3.      Kekerasan sebagai alat untuk menyelesaikan konflik.
Faktor ini merupakan faktor dominan ketiga dari kasus kekerasan dalam rumahtangga.Biasanya kekerasan ini dilakukan sebagai pelampiasan dari ketersinggungan,ataupun kekecewaan karena tidak dipenuhinya keinginan, kemudian dilakukan tindakan kekerasan dengan tujuan istri dapat memenuhi keinginannya dan tidak melakukan perlawanan. Hal ini didasari oleh anggapan bahwa jika perempuan rewel maka harus diperlakukan secara keras agar ia menjadi penurut. Anggapan di atas membuktikan bahwa suami sering menggunakan kelebihan fisiknya dalam menyelesaikan problem rumah tangganya.
4.      Persaingan
Jika di muka telah diterangkan mengenai faktor pertama kekerasan dalam rumah tangga adalah ketimpangan hubungan kekuasaan antara suami dan istri. Maka di sisi lain, perimbangan antara suami dan istri, baik dalam hal pendidikan, pergaulan, penguasaan ekonomi baik yang mereka alami sejak masih kuliah, di lingkungan kerja,dan lingkungan masyarakat di mana mereka tinggal, dapat menimbulkan persaingan dan selanjutnya dapat menimbulkan terjadinya kekerasan dalam rumah tangga. Bahwa di satu sisi suami tidak mau kalah, sementara di sisi lain istri juga tidak mau terbelakang dan dikekang.
5.      Frustasi
Terkadang pula suami melakukan kekerasan terhadap istrinya karena merasa frustasi tidak bisa melakukan sesuatu yang semestinya menjadi tanggung jawabnya.
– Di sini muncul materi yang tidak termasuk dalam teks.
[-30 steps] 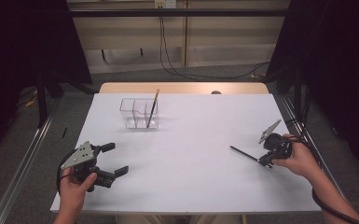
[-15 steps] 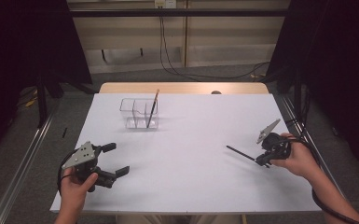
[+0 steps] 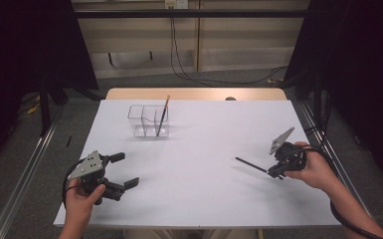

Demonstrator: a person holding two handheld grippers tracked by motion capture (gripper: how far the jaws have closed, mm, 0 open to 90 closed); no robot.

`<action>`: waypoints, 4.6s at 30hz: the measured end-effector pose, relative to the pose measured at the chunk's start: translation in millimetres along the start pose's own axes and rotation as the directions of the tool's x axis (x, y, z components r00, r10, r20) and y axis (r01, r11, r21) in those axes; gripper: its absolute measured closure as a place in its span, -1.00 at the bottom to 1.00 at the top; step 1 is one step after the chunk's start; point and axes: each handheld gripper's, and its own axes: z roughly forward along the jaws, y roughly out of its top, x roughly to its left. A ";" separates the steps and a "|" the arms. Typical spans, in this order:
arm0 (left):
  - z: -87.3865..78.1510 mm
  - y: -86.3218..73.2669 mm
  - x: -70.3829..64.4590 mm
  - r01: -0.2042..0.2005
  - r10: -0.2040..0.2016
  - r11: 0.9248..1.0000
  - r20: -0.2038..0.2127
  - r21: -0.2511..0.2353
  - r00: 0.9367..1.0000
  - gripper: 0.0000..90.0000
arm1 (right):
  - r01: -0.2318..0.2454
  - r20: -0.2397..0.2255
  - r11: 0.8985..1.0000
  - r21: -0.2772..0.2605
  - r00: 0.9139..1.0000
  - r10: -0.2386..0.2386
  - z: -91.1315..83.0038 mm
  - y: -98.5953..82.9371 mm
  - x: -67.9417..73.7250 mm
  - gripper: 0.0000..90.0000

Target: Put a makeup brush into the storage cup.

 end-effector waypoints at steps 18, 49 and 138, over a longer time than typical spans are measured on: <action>4.3 1.3 -1.1 -0.004 0.003 1.000 0.015 0.008 1.000 -1.00 | 0.062 -0.027 0.998 -0.024 0.998 -0.062 1.6 18.0 12.4 0.87; 9.6 3.8 -3.0 0.006 -0.007 1.000 0.037 0.010 0.999 -1.00 | 0.156 -0.055 0.987 -0.044 0.986 -0.158 1.5 54.3 38.9 0.86; 117.0 69.9 -47.9 -0.230 0.106 0.886 0.307 0.401 0.946 -0.62 | 0.363 -0.098 0.932 -0.020 0.927 -0.363 21.4 126.3 95.5 0.86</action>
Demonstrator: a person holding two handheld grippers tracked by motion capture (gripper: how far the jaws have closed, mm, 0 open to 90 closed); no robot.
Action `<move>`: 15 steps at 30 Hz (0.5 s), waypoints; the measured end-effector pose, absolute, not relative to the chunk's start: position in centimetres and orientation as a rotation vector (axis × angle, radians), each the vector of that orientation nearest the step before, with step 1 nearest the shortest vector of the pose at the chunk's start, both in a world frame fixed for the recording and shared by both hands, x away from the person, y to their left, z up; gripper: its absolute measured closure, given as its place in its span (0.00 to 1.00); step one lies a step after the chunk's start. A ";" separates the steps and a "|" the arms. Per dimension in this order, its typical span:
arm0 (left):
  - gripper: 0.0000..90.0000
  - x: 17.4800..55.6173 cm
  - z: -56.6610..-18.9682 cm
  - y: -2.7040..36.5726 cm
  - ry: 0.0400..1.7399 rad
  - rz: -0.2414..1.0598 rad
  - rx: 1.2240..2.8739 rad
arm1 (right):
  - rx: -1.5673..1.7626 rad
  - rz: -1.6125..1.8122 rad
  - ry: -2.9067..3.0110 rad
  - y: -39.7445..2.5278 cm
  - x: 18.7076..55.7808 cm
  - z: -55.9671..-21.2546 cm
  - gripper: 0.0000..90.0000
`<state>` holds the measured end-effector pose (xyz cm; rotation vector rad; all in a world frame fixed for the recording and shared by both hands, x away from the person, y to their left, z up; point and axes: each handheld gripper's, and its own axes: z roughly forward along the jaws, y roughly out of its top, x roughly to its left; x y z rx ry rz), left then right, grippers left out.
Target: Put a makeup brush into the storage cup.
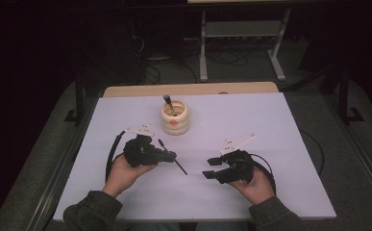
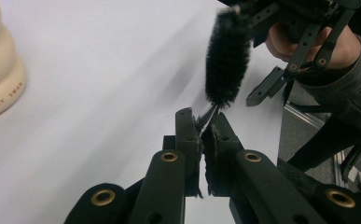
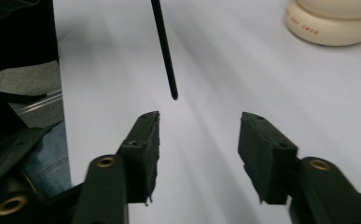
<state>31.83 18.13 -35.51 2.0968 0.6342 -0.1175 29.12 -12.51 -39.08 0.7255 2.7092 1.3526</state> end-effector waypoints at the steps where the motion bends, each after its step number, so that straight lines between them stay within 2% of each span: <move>1: 0.95 31.9 -35.5 18.1 0.640 -0.117 2.103 | 0.721 1.351 2.703 -12.8 29.1 -39.1 0.51; 10: 0.95 32.3 -34.8 18.3 0.641 -0.100 2.117 | 0.799 1.322 2.658 -14.7 29.2 -39.4 0.39; 15: 0.95 32.5 -34.1 18.4 0.639 -0.076 2.134 | 0.846 1.314 2.629 -16.0 29.1 -39.5 0.36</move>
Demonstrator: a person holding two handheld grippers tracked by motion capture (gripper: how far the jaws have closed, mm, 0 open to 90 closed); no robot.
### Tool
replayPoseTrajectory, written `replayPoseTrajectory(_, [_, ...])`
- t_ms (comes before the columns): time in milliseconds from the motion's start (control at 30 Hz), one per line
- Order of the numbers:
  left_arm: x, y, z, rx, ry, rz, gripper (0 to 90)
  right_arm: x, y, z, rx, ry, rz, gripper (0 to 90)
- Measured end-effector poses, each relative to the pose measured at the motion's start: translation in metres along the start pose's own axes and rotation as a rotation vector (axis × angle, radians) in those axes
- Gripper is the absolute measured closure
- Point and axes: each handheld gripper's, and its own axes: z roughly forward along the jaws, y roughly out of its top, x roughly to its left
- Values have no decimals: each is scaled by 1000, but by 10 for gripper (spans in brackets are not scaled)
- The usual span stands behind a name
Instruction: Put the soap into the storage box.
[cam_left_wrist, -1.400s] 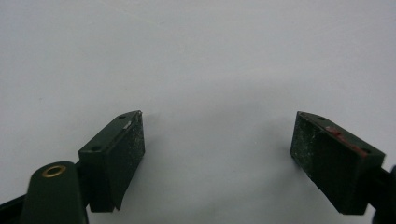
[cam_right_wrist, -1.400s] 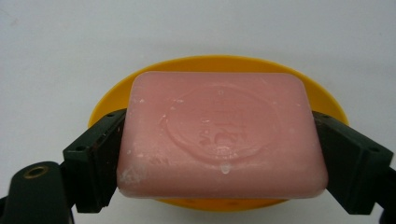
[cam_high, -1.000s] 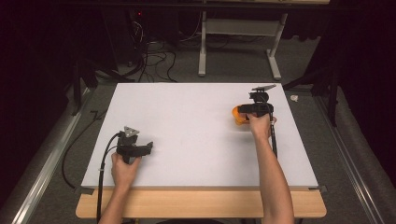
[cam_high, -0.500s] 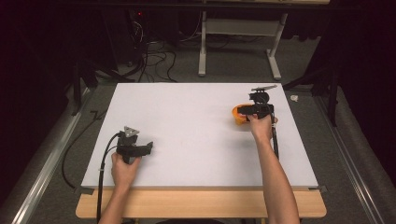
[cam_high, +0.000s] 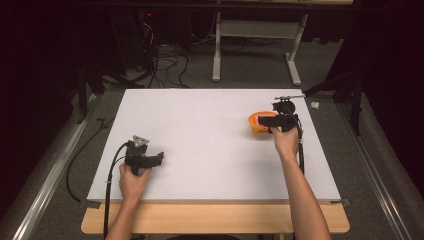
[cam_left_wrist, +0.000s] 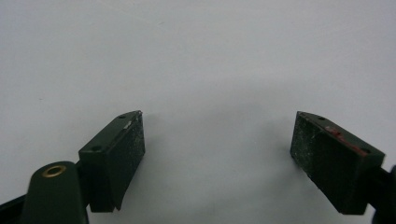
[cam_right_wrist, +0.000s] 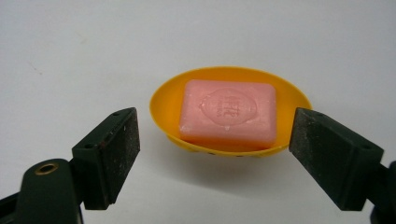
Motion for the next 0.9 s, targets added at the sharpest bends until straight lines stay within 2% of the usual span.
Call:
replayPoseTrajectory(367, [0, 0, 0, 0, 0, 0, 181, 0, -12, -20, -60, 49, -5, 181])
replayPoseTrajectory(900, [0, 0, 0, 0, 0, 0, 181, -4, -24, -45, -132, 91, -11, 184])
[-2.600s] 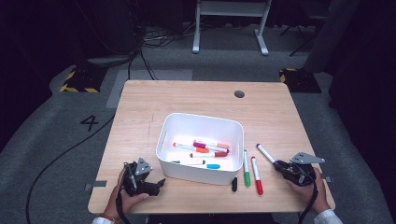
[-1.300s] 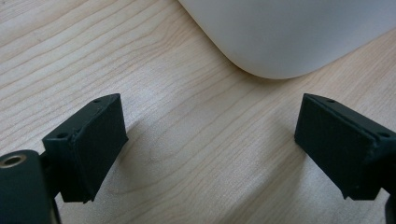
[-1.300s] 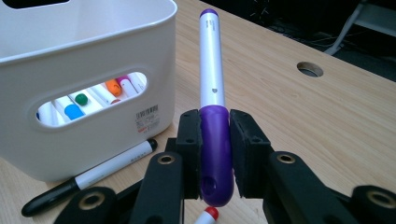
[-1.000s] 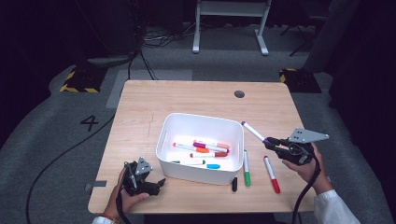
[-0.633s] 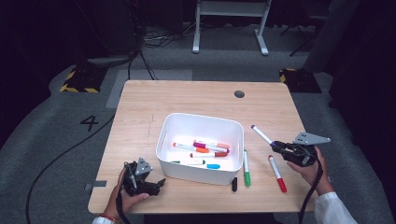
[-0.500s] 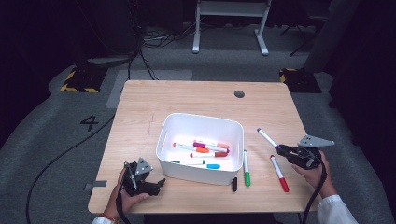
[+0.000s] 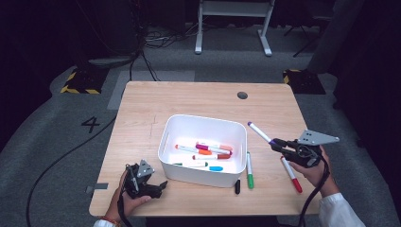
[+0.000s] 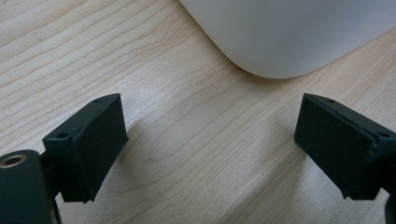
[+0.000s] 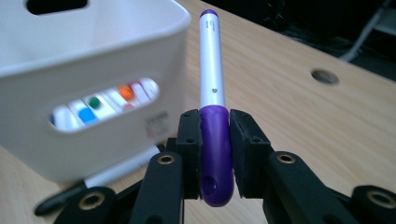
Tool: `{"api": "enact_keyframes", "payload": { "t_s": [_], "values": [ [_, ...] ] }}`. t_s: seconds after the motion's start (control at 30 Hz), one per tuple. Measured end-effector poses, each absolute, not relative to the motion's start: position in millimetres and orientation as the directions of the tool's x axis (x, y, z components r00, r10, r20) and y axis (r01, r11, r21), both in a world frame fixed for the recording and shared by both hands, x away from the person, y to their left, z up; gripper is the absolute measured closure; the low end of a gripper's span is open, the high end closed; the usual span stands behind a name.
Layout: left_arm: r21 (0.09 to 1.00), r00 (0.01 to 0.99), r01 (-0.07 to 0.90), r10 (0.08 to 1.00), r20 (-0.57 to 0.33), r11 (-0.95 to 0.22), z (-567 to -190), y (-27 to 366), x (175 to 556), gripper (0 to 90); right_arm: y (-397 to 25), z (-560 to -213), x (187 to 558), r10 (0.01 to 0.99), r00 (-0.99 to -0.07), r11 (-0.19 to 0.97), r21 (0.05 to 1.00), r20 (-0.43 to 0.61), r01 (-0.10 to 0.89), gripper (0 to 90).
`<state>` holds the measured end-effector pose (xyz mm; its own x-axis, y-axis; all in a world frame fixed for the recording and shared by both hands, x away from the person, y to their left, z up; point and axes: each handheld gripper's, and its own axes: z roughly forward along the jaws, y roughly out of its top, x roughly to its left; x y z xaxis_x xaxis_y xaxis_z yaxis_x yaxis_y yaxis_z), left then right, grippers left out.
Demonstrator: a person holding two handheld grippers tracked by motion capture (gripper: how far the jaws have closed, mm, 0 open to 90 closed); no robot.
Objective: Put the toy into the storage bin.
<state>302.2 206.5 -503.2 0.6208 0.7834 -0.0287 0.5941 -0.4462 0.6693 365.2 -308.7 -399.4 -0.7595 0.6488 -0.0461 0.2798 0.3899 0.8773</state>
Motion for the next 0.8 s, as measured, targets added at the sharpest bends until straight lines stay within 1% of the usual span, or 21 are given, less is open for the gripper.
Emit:
{"api": "enact_keyframes", "payload": {
  "t_s": [0.1, 0.33, 0.57, 0.63, 0.67, 0.8],
  "values": [
    [0.670, 0.621, 0.594, 0.783, -0.029, -0.446, -503, 206, 302, 9.2, -286, -383, 364, 0.603, -0.795, 0.407, 0.885, -0.072, 0.228, 75.5],
    [0.669, 0.621, 0.594, 0.783, -0.029, -0.446, -503, 206, 302, 9.1, -232, -362, 367, 0.500, -0.861, 0.463, 0.869, -0.093, 0.175, 75.5],
    [0.670, 0.621, 0.594, 0.783, -0.028, -0.446, -503, 206, 302, 9.2, -185, -358, 370, 0.402, -0.910, 0.544, 0.826, -0.103, 0.147, 75.4],
    [0.670, 0.622, 0.592, 0.783, -0.027, -0.447, -503, 207, 302, 9.2, -174, -358, 370, 0.379, -0.922, 0.561, 0.813, -0.084, 0.157, 75.4],
    [0.670, 0.622, 0.592, 0.783, -0.027, -0.447, -503, 207, 302, 9.2, -169, -359, 371, 0.362, -0.927, 0.577, 0.804, -0.097, 0.141, 75.4],
    [0.670, 0.622, 0.592, 0.783, -0.027, -0.448, -503, 207, 302, 9.2, -150, -363, 369, 0.307, -0.947, 0.633, 0.763, -0.095, 0.129, 75.4]
  ]
}}
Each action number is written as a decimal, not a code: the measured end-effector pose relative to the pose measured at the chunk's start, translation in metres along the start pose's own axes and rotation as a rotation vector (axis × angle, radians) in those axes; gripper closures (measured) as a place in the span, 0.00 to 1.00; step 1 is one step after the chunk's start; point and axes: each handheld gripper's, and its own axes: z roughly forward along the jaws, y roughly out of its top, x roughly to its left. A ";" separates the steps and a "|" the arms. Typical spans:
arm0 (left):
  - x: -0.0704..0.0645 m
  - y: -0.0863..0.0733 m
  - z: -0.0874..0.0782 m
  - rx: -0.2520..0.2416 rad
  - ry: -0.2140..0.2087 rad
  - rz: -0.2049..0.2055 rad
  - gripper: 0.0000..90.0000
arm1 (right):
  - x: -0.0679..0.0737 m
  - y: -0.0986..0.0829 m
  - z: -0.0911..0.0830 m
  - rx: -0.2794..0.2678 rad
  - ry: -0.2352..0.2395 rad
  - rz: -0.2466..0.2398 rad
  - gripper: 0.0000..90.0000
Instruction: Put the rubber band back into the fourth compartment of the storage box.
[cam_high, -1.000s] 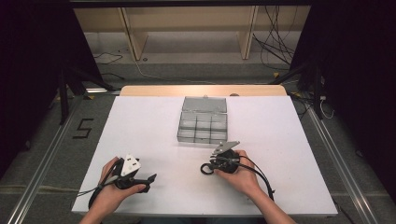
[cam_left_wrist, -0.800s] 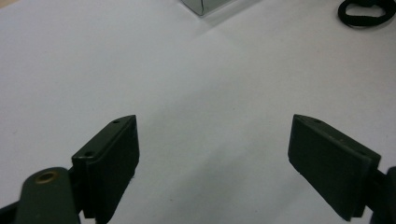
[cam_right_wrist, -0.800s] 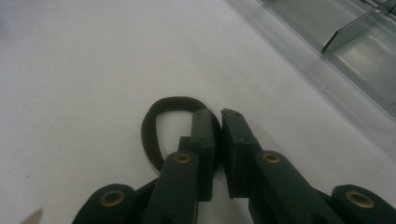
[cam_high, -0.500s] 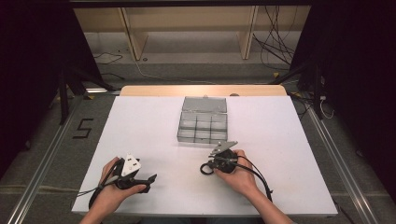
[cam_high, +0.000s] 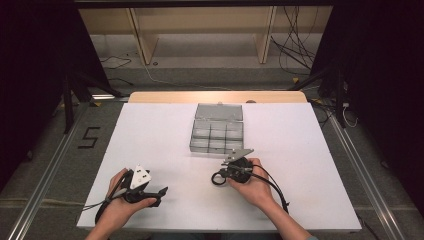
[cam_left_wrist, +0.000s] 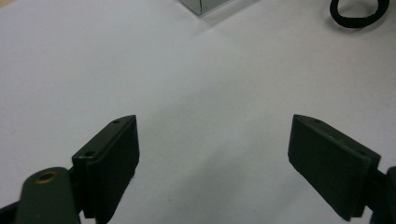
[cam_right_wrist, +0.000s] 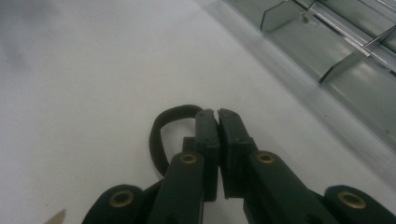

Hal ini biasa terjadi pada pasangan yang :
a.       Belum siap kawin
b.      Suami belum memiliki pekerjaan dan penghasilan tetap yang mencukupi kebutuhan rumah tangga.
c.       Masih serba terbatas dalam kebebasan karena masih menumpang pada orangtua atau mertua.
Dalam kasus ini biasanya suami mencari pelarian kepada mabuk-mabukan danperbuatan negatif lain yang berujung pada pelampiasan terhadap istrinya dengan memarahinya, memukulnya, membentaknya dan tindakan lain yang semacamnya.
6. Kesempatan yang kurang bagi perempuan dalam proses hukum
Pembicaraan tentang proses hukum dalam kasus kekerasan dalam rumah tangga tidak terlepas dari pembicaraan hak dan kewajiban suami istri. Hal ini penting karena bisa jadi laporan korban kepada aparat hukum dianggap bukan sebagai tindakan criminal tapi hanya kesalahpahaman dalam keluarga.Hal ini juga terlihat dari minimnya KUHAP membicarakan mengenai hak dan kewajiban istri sebagai korban, karena posisi dia hanya sebagai saksi pelapor atau saksi korban. Dalam proses siding pengadilan, sangat minim kesempatan istri untuk mengungkapkan kekerasan yang ia alami.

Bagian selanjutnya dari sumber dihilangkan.